Miracle cleaning products sold on TV shopping channels
December 2, 2007 12:27 PM   Subscribe

I often watch the shopping channels on TV and regularly see demonstrations of "miracle" cleaning products. Now my curiosity has got the better of me. Does anyone have experience of these cleaning products? Are they as fantastic as they appear?

Typically there's a demonstrator in the studio throwing all kinds of filth on a carpet and then nonchalently wiping away the stains. Sometimes it's in a bathroom or kitchen setting, but it's basically the same routine.

The products themselves seem relatively expensive compared to the ones I'd buy in a supermarket but apart from that I wonder why if they're so good they aren't sold in normal retail outlets?

Just to be clear I'm not asking for recommendations on any particular named product. I'm interested in a comparison to how much better any of these products are than ones that can be bought in a supermarket.
posted by selton to Home & Garden (11 answers total) 3 users marked this as a favorite
 
My mother has spent a fortune on these things, and in my experience, the stuff that actually works tends to end up in the supermarket after a while for example, off the top of my head, Orange Clean and OxyClean.

The commercials are tilted to look effective- for example, you can wipe a fresh stain off with nearly any kind of soap, but people rarely get grass stains and immediately go wash them off.

Or there are the degreasing tablets that magically clean your silverware- yeah, it magically cleans it by soaking it in soap, which you could do at home anyway... The magic of time elapse and artful situations makes them seem way more effective than they are.
posted by headspace at 12:40 PM on December 2, 2007


In some cases they work but are not quite what they seem. There were ads I remember seeing for a clear solution which could be used to remove tarnish from metals, and it was shown to work literally in seconds.

And apparently it did work, too, but I'm told that it really reeked to high heaven. They never mentioned that part on the TV ads, and of course you couldn't tell because you weren't watching Smellovision.
posted by Steven C. Den Beste at 12:49 PM on December 2, 2007


Infomercial Ratings might be helpful. There are reader-submitted reviews, but its value may be more entertaining than trustworty. They do have a "buy now" button for every product reviewed, so...
posted by The Deej at 12:57 PM on December 2, 2007


I remember that silver polishing stuff. I think it's still around. It's called Tarn-X and it really does work that fast. And it really does smell that bad, but you don't have to smell it for long unless you have an awful lot of silver to polish.
posted by bink at 3:16 PM on December 2, 2007


So Tarn-X smells that bad and eats goop off of silver, and then you're sposed to put it in your mouth (via your recently cleaned silverware) with no questions asked? I'd just stick with baking soda and salt. Or get stainless.
posted by DenOfSizer at 3:39 PM on December 2, 2007


I could be completely wrong here, so take this with a massive pinch of salt.
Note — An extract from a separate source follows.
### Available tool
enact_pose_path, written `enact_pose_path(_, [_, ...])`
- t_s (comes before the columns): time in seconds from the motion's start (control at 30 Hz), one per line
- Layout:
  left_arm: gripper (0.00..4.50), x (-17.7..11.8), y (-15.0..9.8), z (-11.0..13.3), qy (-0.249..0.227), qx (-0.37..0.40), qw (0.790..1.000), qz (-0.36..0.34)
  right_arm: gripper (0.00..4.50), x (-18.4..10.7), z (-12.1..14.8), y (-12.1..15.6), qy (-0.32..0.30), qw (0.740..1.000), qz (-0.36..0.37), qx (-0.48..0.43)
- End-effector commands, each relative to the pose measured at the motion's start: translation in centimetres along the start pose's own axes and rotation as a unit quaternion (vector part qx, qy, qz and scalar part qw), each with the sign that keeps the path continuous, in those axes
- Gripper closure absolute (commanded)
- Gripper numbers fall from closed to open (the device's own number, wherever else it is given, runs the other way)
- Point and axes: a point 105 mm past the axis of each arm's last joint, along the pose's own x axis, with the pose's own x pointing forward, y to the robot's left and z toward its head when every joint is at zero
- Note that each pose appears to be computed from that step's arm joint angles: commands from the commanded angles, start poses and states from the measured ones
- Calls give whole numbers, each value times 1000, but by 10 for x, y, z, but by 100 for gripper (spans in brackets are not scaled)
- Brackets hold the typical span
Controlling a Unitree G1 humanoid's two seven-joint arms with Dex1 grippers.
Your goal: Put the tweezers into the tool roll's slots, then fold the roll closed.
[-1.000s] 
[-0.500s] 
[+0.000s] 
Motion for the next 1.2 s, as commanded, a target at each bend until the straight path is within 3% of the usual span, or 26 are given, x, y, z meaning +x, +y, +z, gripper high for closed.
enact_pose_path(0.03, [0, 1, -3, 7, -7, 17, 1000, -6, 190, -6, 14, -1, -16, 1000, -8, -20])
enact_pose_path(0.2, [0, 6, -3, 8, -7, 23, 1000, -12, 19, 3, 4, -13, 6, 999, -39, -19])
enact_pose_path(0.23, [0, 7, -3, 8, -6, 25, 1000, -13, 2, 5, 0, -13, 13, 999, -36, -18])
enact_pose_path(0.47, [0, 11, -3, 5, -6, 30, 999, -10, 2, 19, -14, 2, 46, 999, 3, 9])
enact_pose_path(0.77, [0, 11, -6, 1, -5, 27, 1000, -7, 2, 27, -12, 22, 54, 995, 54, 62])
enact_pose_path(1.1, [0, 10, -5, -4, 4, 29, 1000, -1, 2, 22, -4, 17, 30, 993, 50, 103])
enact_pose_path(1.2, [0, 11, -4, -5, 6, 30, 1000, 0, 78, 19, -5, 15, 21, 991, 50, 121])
But I believe that the recent rash of miracle-clean products are all based on sodium percarbonate; it's been known for a long time that it's a great cleaner, but it's only been in the past few years that it's been possible to make it in commercial quantities.
posted by Leon at 4:52 PM on December 2, 2007


I wonder why if they're so good they aren't sold in normal retail outlets?

Well, if you've got a new cleaning product and you're not Proctor & Gamble or Lever Bros. or Colgate Palmolive, etc., then you're probably better off finding a niche market where you're not going head-to-head with those companies, even if your product is better.
posted by winston at 5:40 PM on December 2, 2007


To help yourself not get caught up in these claims, while you're watching the infomercial, specifically look for unlikely claims, or just make fun of the people in it (I LOVE the Magic Bullet infomercial - there's a lady who comes out in her robe with messy hair and a cigarette hanging out of her mouth!) Another one was a vacuum cleaner that sucked all the dust into water - well, they never showed what you do with the dirty water. (Probably not a good idea to send it down the sink drain). They showed several times pouring out the dirty water, but never showed what it was pouring into.
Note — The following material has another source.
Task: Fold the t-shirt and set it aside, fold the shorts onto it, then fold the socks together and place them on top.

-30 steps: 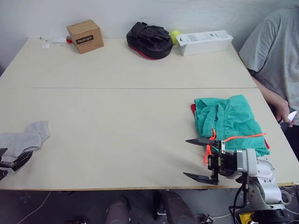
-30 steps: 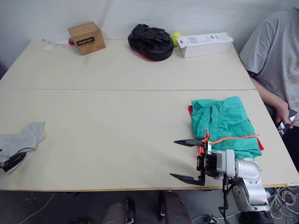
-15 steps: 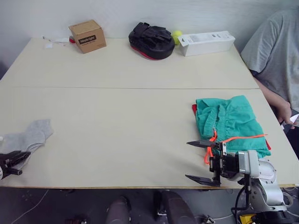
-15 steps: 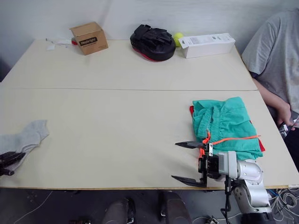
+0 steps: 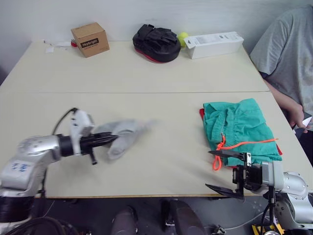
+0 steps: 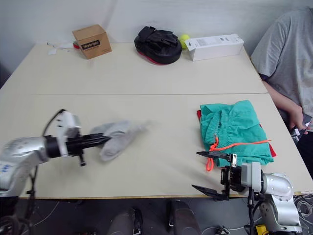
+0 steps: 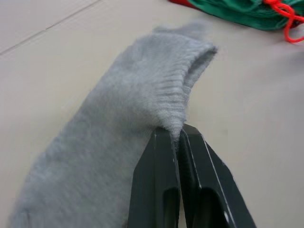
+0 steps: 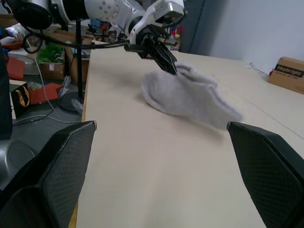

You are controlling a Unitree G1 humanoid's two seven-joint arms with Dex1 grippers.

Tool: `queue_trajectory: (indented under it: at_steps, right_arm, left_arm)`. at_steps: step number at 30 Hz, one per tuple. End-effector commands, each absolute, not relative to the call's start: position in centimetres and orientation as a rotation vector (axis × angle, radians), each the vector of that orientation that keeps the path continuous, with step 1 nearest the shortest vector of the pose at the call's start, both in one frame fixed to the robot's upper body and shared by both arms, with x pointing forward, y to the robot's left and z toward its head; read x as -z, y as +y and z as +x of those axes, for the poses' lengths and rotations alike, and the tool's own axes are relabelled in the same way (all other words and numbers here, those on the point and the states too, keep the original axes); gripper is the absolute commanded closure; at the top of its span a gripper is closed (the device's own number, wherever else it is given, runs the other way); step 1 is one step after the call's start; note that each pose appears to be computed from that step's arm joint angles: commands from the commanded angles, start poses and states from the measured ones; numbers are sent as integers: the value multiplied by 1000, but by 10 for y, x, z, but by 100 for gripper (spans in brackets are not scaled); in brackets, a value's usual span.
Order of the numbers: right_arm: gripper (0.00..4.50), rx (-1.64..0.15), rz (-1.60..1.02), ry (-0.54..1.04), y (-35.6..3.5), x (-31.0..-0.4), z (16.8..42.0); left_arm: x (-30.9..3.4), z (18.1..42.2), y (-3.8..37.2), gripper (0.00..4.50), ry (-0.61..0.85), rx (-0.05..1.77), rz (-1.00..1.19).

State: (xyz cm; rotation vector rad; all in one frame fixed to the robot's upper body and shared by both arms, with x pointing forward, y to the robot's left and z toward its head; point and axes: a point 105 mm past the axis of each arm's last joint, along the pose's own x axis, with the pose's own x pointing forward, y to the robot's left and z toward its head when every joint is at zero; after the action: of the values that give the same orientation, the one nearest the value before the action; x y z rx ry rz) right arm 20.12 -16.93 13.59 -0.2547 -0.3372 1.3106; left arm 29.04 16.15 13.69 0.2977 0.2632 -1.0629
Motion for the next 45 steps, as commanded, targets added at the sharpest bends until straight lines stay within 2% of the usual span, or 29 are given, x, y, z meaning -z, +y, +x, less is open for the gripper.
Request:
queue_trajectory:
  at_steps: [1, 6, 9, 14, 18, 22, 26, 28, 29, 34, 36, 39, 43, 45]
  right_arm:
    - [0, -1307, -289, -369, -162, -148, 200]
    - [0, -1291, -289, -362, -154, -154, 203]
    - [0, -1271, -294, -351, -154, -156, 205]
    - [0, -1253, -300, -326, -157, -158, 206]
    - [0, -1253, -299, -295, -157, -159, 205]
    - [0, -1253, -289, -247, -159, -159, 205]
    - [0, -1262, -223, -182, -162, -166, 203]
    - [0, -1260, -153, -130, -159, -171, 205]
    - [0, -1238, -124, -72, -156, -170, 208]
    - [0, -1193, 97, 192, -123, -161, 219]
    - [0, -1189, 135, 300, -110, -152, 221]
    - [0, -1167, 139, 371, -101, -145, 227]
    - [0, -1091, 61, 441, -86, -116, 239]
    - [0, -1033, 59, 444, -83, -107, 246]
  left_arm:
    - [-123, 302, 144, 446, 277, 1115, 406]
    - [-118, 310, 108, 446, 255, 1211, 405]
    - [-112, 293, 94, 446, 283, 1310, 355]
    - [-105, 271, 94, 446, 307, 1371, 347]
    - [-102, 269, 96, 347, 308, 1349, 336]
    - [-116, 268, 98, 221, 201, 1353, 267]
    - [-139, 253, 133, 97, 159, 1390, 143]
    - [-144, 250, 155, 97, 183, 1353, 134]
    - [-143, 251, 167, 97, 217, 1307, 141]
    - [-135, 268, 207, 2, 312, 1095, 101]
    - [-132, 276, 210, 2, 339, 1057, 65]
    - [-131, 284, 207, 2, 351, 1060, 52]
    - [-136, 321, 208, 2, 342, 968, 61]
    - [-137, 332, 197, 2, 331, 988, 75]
Anyways, if you like Good Housekeeping, they often do reviews of infomercial products. I think Reader's Digest has done it too.

You can always Google the product name and the word review after it.
posted by IndigoRain at 5:53 PM on December 2, 2007


You could check Liz Crenshaw's "Does It Really Do That?"
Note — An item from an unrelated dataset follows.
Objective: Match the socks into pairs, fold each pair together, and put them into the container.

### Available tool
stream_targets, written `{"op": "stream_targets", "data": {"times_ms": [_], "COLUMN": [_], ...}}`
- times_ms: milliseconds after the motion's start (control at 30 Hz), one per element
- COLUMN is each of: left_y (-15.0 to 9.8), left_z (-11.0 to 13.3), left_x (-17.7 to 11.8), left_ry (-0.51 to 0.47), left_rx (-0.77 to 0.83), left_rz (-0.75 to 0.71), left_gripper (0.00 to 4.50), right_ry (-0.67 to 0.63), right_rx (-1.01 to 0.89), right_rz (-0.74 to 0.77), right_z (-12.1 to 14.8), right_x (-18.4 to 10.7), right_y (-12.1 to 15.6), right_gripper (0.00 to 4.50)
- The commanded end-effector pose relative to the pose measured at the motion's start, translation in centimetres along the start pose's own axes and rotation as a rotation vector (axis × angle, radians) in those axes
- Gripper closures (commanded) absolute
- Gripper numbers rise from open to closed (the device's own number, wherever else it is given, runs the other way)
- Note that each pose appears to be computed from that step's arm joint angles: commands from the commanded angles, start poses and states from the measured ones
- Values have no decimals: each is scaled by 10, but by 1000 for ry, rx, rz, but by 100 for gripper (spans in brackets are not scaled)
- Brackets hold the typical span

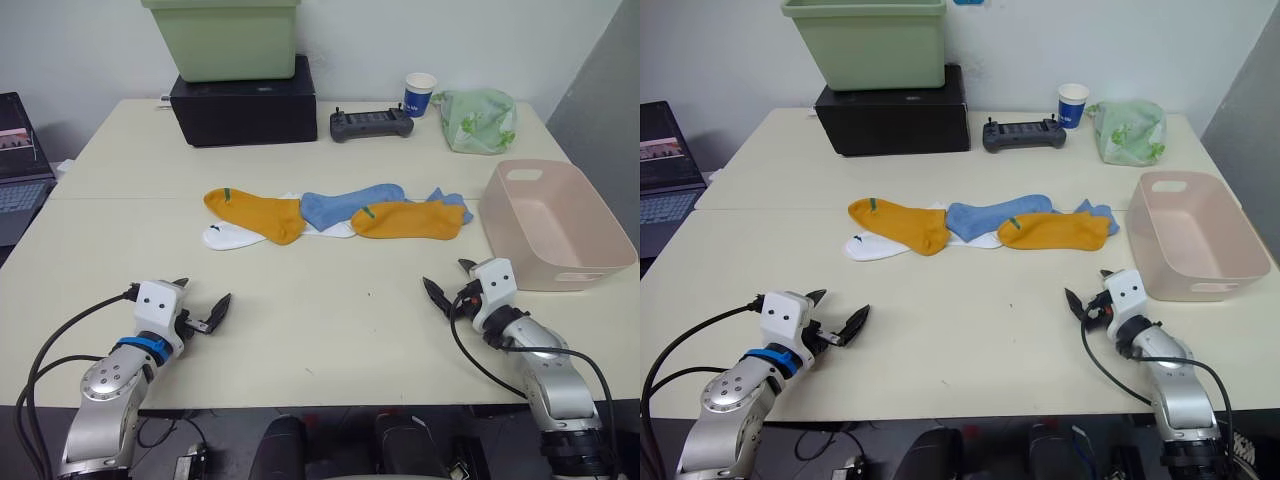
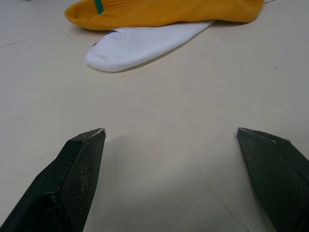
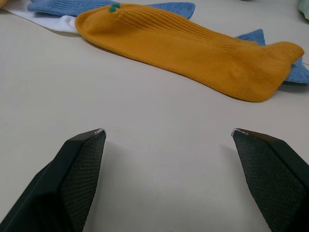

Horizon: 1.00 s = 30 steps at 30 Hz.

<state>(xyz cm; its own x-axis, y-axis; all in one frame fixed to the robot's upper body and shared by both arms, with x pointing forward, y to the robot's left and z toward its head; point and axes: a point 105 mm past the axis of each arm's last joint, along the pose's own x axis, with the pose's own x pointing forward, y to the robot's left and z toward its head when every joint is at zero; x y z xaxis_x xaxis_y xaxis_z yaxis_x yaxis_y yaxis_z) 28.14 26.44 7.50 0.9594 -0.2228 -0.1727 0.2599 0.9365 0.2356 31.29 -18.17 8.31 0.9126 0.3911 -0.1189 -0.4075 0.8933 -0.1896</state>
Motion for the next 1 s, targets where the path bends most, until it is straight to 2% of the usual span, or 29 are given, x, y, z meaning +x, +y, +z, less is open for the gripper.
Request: {"op": "stream_targets", "data": {"times_ms": [33,367,667,767,900,1000], "left_y": [6,10,3,4,7,4], "left_z": [8,12,13,13,19,24], "left_x": [-3,-1,-1,-3,-8,-14], "left_ry": [-18,-42,-47,-46,-79,-114], "left_rx": [45,14,11,15,1,-31], "left_rz": [15,8,-10,-14,4,10], "left_gripper": [0,0,0,0,0,0], "right_ry": [-50,-47,-68,-81,-160,-207], "right_rx": [-30,-40,4,-19,40,-43], "right_rz": [-1,10,17,69,304,428], "right_z": [16,24,28,33,64,84], "right_x": [-2,-1,-5,-5,6,18], "right_y": [0,3,6,13,46,64], "right_gripper": [1,1,1,1,1,1]}}
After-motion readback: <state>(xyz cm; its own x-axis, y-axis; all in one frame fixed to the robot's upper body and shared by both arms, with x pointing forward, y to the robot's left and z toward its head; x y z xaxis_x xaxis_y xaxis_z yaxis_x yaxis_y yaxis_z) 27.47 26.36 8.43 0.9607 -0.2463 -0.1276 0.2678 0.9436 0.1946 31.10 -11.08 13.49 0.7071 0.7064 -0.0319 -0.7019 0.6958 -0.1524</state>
It's not stricly cleaning products, but you'll find a few there
posted by poppo at 2:54 AM on December 3, 2007 [1 favorite]


Rule of thumb: If an infomercial includes a cheesy, black and white exaggeration clip of the "old" way, it’s fake.
posted by enobeet at 10:51 AM on December 3, 2007


Oh, poppo, thank you for that link. I wondered about those potato peeling gloves. Ha, you have to boil the potatoes first. The skins would slide right off with ANY pair of gloves if you boiled them first!